▶ Work required:
Print the listing exactly, but only as far as the line containing "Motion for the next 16". The first line and that line are both included.

BEGIN Given records

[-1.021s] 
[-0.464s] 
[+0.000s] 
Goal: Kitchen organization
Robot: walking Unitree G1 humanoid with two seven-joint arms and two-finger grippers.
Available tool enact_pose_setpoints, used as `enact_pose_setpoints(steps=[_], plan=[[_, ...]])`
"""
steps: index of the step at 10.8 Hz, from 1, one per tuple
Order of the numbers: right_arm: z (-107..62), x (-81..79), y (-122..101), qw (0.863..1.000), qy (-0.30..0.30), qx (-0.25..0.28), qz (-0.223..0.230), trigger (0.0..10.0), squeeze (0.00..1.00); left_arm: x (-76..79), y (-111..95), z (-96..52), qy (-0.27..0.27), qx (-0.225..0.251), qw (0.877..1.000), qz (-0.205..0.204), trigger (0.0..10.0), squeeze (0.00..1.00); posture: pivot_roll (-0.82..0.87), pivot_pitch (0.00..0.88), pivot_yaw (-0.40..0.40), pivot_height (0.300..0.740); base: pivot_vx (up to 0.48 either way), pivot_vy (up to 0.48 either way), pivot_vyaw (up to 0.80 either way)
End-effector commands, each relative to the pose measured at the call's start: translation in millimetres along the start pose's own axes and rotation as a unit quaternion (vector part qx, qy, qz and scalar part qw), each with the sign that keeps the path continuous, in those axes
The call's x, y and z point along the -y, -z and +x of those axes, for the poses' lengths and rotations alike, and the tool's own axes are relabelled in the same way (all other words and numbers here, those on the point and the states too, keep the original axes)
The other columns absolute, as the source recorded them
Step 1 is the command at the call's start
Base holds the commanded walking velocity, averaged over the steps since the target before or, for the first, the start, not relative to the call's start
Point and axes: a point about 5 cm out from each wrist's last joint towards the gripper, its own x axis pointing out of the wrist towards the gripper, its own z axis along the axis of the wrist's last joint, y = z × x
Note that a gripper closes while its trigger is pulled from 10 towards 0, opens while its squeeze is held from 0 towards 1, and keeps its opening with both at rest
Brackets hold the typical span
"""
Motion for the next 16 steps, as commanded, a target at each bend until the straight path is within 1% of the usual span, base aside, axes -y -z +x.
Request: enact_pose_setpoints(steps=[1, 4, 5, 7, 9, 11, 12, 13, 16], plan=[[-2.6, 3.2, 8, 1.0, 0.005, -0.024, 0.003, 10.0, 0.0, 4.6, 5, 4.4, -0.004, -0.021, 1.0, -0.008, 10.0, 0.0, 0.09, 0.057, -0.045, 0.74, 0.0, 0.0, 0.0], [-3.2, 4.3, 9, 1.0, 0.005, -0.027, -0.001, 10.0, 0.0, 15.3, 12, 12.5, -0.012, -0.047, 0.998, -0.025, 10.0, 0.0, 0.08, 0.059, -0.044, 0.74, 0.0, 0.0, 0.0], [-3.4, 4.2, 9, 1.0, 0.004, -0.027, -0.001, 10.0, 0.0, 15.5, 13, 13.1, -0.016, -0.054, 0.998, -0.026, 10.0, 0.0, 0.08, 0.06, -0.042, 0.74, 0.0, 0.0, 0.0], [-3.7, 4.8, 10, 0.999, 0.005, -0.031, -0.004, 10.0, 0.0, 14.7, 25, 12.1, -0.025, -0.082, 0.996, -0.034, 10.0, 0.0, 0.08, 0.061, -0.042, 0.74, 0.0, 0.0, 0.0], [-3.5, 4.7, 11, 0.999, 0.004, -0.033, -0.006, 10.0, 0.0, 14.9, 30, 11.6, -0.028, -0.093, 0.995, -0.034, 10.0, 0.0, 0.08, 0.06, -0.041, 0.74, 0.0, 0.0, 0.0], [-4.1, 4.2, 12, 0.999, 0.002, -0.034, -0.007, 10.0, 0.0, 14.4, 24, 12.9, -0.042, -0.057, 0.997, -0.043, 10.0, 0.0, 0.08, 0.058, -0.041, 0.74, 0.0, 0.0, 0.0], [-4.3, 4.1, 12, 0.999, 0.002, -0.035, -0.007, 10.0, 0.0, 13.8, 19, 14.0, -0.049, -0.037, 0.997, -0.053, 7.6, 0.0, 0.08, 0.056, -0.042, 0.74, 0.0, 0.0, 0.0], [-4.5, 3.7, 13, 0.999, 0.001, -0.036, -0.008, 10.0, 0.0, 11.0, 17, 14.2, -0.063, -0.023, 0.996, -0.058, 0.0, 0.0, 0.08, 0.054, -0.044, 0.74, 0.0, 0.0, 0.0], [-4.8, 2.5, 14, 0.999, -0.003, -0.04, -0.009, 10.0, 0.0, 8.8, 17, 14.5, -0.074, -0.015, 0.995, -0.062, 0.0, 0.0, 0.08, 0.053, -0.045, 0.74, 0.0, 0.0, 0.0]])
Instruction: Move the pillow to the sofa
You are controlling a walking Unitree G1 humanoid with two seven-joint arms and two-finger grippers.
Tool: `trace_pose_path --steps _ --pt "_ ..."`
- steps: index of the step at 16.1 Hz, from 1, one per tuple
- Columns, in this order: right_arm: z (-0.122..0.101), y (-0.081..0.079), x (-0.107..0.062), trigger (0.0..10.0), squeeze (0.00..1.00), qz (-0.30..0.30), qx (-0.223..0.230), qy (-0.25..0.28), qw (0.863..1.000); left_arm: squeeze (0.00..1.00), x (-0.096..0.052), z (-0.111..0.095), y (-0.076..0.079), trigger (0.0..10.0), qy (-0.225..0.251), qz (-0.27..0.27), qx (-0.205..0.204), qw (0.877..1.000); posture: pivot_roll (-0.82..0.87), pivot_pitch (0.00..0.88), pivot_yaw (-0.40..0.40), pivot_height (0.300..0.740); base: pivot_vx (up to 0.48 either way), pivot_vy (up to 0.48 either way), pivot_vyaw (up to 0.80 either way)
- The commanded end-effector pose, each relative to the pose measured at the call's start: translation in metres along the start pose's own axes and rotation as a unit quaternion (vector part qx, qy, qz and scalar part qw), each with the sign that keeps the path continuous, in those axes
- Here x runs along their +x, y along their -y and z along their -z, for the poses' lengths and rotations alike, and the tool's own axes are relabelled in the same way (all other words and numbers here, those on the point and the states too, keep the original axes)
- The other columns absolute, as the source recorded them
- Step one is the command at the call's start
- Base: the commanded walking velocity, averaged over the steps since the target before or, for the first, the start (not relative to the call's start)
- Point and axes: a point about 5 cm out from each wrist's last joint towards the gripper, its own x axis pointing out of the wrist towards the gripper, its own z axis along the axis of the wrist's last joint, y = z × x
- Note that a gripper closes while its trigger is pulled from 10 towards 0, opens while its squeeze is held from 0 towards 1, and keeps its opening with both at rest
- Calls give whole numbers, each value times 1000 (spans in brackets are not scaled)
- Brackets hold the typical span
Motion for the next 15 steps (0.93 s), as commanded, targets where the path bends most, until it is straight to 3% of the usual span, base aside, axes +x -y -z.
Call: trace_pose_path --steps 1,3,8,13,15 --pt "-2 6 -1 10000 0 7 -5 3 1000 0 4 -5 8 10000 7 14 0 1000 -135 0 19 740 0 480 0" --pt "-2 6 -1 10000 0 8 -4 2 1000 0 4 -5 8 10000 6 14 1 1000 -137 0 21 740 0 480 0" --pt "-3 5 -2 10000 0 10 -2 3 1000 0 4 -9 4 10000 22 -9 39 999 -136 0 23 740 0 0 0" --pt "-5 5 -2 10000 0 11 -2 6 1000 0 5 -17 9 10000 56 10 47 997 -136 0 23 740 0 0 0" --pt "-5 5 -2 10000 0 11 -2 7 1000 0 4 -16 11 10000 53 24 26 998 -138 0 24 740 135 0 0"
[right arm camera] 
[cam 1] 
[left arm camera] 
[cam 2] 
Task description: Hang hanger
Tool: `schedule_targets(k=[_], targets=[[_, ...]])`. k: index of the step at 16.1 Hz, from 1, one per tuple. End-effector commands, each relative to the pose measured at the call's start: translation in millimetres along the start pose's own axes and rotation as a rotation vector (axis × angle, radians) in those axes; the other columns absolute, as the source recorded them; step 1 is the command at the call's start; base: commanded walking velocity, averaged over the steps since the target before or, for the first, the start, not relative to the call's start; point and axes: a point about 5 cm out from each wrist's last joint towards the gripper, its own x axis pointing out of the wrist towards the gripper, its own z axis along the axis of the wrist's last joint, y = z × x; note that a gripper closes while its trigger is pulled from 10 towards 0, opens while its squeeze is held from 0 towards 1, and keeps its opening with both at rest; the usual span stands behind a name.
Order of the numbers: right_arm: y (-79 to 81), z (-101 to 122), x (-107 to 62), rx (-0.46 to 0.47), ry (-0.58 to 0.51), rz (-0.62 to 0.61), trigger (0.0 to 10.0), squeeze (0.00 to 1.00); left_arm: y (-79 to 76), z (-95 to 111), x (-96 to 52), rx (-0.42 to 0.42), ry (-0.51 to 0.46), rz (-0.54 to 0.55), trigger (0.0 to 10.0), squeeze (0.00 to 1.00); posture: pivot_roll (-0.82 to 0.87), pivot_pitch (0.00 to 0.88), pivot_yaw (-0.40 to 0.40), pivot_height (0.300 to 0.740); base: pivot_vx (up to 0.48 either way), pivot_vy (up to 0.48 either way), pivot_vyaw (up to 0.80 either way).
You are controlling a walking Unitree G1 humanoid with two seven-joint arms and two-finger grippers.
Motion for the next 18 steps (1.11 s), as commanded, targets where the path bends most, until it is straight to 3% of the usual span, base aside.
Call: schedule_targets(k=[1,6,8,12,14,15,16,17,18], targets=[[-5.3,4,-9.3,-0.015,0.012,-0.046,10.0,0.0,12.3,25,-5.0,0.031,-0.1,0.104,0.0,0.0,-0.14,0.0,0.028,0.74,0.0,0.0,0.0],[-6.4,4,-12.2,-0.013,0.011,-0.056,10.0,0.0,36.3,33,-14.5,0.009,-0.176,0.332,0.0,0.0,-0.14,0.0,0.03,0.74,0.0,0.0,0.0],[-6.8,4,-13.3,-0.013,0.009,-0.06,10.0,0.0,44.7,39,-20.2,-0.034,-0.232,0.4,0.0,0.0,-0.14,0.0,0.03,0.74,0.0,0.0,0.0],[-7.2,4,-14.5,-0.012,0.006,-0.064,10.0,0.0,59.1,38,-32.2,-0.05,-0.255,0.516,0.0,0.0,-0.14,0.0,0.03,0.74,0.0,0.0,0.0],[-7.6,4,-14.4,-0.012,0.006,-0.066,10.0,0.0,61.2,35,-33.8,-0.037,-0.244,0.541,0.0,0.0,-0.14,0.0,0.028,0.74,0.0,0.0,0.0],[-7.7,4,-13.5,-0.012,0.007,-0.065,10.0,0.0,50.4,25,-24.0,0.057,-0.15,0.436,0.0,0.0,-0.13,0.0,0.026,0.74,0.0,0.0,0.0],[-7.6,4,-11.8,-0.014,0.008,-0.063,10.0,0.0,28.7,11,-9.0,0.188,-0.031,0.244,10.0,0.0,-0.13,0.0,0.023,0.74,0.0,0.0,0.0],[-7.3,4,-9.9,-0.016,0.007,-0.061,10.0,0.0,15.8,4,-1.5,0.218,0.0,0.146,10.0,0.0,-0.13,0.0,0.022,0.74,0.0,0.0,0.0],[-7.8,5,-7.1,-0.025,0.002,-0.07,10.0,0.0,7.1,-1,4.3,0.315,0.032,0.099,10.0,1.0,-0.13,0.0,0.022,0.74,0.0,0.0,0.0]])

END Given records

▶ Exercise output:
[-1.021s] 
[-0.464s] 
[+0.000s] 
Goal: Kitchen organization
Robot: walking Unitree G1 humanoid with two seven-joint arms and two-finger grippers.
Available tool enact_pose_setpoints, used as `enact_pose_setpoints(steps=[_], plan=[[_, ...]])`
"""
steps: index of the step at 10.8 Hz, from 1, one per tuple
Order of the numbers: right_arm: z (-107..62), x (-81..79), y (-122..101), qw (0.863..1.000), qy (-0.30..0.30), qx (-0.25..0.28), qz (-0.223..0.230), trigger (0.0..10.0), squeeze (0.00..1.00); left_arm: x (-76..79), y (-111..95), z (-96..52), qy (-0.27..0.27), qx (-0.225..0.251), qw (0.877..1.000), qz (-0.205..0.204), trigger (0.0..10.0), squeeze (0.00..1.00); posture: pivot_roll (-0.82..0.87), pivot_pitch (0.00..0.88), pivot_yaw (-0.40..0.40), pivot_height (0.300..0.740); base: pivot_vx (up to 0.48 either way), pivot_vy (up to 0.48 either way), pivot_vyaw (up to 0.80 either way)
End-effector commands, each relative to the pose measured at the call's start: translation in millimetres along the start pose's own axes and rotation as a unit quaternion (vector part qx, qy, qz and scalar part qw), each with the sign that keeps the path continuous, in those axes
The call's x, y and z point along the -y, -z and +x of those axes, for the poses' lengths and rotations alike, and the tool's own axes are relabelled in the same way (all other words and numbers here, those on the point and the states too, keep the original axes)
The other columns absolute, as the source recorded them
Step 1 is the command at the call's start
Base holds the commanded walking velocity, averaged over the steps since the target before or, for the first, the start, not relative to the call's start
Point and axes: a point about 5 cm out from each wrist's last joint towards the gripper, its own x axis pointing out of the wrist towards the gripper, its own z axis along the axis of the wrist's last joint, y = z × x
Note that a gripper closes while its trigger is pulled from 10 towards 0, opens while its squeeze is held from 0 towards 1, and keeps its opening with both at rest
Brackets hold the typical span
"""
Motion for the next 16 steps, as commanded, a target at each bend until the straight path is within 1% of the usual span, base aside, axes -y -z +x.

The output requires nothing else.